-- Problem statement --
Begin at the line containing "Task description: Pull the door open" in the records below, end at the line containing "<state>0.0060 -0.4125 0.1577", and retype each line in that span exactly. No other line and no image should appear.

....

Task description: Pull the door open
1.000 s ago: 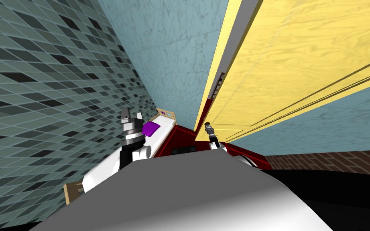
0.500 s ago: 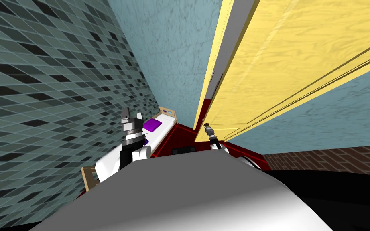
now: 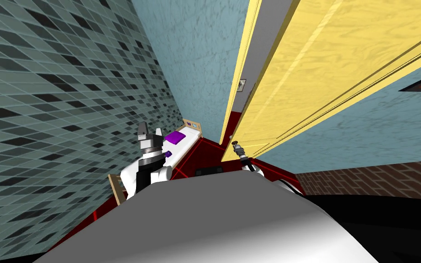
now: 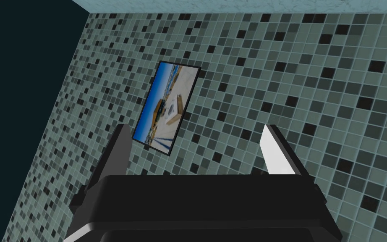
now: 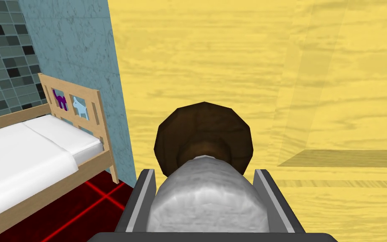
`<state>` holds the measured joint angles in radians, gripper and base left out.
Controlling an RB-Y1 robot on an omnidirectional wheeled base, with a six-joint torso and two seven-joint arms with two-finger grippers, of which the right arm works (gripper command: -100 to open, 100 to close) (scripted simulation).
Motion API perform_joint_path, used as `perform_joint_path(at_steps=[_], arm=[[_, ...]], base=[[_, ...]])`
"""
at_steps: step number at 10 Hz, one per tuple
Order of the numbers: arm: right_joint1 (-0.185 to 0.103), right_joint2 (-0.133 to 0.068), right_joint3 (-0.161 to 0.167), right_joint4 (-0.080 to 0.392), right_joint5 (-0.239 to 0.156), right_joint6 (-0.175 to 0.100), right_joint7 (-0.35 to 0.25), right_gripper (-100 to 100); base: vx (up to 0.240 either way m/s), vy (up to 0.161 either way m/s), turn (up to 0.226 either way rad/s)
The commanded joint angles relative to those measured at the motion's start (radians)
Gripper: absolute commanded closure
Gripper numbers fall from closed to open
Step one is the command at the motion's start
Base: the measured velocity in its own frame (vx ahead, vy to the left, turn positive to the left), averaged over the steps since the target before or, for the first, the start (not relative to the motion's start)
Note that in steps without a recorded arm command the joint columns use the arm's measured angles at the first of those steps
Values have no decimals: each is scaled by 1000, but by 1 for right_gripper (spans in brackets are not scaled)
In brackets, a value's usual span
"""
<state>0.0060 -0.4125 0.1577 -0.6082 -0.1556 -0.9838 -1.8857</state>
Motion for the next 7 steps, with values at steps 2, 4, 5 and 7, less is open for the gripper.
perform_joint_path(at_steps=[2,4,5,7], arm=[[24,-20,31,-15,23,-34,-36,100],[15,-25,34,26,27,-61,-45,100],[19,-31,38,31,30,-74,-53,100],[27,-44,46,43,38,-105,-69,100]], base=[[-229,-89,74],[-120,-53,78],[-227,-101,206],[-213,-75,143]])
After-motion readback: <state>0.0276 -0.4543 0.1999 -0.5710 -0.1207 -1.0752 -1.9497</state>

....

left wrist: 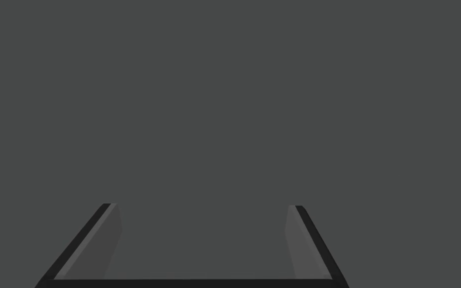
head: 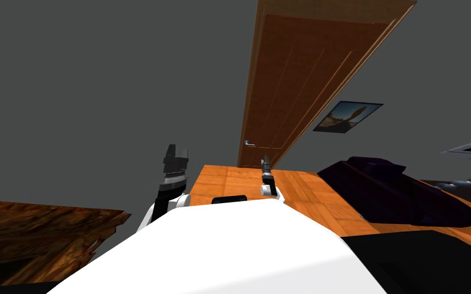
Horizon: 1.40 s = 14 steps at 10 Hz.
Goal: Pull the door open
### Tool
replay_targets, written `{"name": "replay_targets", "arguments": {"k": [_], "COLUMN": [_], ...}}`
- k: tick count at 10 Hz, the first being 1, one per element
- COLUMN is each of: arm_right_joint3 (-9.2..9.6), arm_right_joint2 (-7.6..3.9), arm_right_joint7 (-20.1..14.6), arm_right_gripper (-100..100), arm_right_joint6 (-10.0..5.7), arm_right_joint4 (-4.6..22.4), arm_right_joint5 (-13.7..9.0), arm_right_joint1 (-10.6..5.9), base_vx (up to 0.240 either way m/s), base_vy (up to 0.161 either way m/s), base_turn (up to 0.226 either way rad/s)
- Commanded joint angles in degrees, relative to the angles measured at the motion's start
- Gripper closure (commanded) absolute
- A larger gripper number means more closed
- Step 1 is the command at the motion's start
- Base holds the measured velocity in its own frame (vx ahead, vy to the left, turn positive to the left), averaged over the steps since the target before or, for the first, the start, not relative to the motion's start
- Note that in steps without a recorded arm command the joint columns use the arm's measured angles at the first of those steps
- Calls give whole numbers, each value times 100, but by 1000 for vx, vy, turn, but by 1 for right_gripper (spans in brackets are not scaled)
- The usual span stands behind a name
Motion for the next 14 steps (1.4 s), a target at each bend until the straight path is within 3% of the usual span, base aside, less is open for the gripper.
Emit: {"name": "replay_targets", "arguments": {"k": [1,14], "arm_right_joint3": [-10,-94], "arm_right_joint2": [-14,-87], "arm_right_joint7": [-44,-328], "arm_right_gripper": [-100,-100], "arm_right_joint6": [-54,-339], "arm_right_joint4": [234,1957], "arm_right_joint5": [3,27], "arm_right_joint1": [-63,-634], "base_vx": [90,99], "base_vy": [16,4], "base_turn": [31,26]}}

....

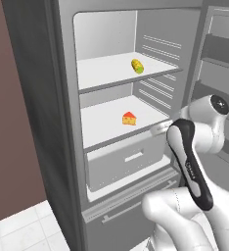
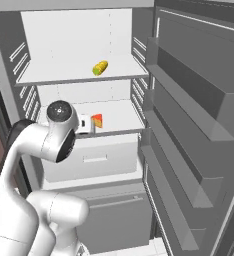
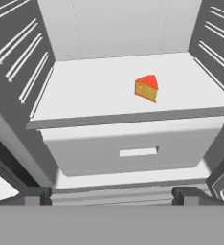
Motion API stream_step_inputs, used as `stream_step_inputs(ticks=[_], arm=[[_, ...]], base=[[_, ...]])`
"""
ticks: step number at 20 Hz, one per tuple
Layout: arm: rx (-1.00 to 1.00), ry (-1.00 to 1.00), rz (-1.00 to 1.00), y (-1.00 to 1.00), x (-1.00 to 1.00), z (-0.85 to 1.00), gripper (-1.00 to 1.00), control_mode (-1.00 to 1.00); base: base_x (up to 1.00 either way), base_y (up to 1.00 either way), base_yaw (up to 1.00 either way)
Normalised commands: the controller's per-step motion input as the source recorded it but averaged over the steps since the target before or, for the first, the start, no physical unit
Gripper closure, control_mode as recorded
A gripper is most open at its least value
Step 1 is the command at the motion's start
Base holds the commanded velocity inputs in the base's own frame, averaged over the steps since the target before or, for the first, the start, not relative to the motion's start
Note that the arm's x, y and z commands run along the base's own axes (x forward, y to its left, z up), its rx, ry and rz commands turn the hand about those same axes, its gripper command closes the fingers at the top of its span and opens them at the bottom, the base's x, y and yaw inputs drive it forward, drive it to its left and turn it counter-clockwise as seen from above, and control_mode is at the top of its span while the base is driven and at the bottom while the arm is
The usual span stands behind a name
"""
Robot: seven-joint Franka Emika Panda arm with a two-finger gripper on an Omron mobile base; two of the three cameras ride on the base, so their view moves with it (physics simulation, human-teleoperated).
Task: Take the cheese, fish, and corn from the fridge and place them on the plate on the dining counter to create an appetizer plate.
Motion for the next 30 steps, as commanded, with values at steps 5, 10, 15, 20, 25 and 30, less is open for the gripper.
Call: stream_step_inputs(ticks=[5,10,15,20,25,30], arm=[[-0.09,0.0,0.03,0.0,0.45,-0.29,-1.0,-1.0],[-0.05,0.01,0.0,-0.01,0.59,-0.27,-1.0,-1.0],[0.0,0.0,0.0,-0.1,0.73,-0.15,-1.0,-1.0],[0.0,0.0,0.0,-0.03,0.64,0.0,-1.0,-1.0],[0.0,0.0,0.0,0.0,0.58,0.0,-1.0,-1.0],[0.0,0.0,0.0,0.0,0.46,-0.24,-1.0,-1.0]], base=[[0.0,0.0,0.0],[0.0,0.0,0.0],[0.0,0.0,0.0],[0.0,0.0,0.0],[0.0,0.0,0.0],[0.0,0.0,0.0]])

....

-- Expected output --
Task description: Pull the door open
1.000 s ago: 
0.500 s ago: 
now: 
now: 
now: 
`<state>` holds the measured joint angles in radians, gripper and base left out.
Controlling an RB-Y1 robot on an omnidirectional wheeled base, with a six-joint torso and two seven-joint arms with two-finger grippers, of which the right arm works (gripper command: -100 to open, 100 to close) (scripted simulation).
Motion API perform_joint_path, used as `perform_joint_path(at_steps=[_], arm=[[_, ...]], base=[[_, ...]])`
"""
at_steps: step number at 10 Hz, one per tuple
Order of the numbers: arm: right_joint1 (-0.185 to 0.103), right_joint2 (-0.133 to 0.068), right_joint3 (-0.161 to 0.167), right_joint4 (-0.080 to 0.392), right_joint5 (-0.239 to 0.156), right_joint6 (-0.175 to 0.100), right_joint7 (-0.35 to 0.25), right_gripper (-100 to 100); base: vx (up to 0.240 either way m/s), vy (up to 0.161 either way m/s), turn (up to 0.226 either way rad/s)
The commanded joint angles relative to those measured at the motion's start (radians)
Gripper: absolute commanded closure
Gripper numbers fall from closed to open
Step one is the command at the motion's start
Base: the measured velocity in its own frame (vx ahead, vy to the left, turn positive to the left), averaged over the steps since the target before or, for the first, the start (not relative to the motion's start)
Note that in steps without a recorded arm command the joint columns use the arm's measured angles at the first of those steps
Values have no decimals: each is scaled by 1000, but by 1 for right_gripper (spans in brackets are not scaled)
In brackets, a value's usual span
"""
<state>0.0060 -0.4125 0.1577 -0.6082 -0.1556 -0.9838 -1.8857</state>

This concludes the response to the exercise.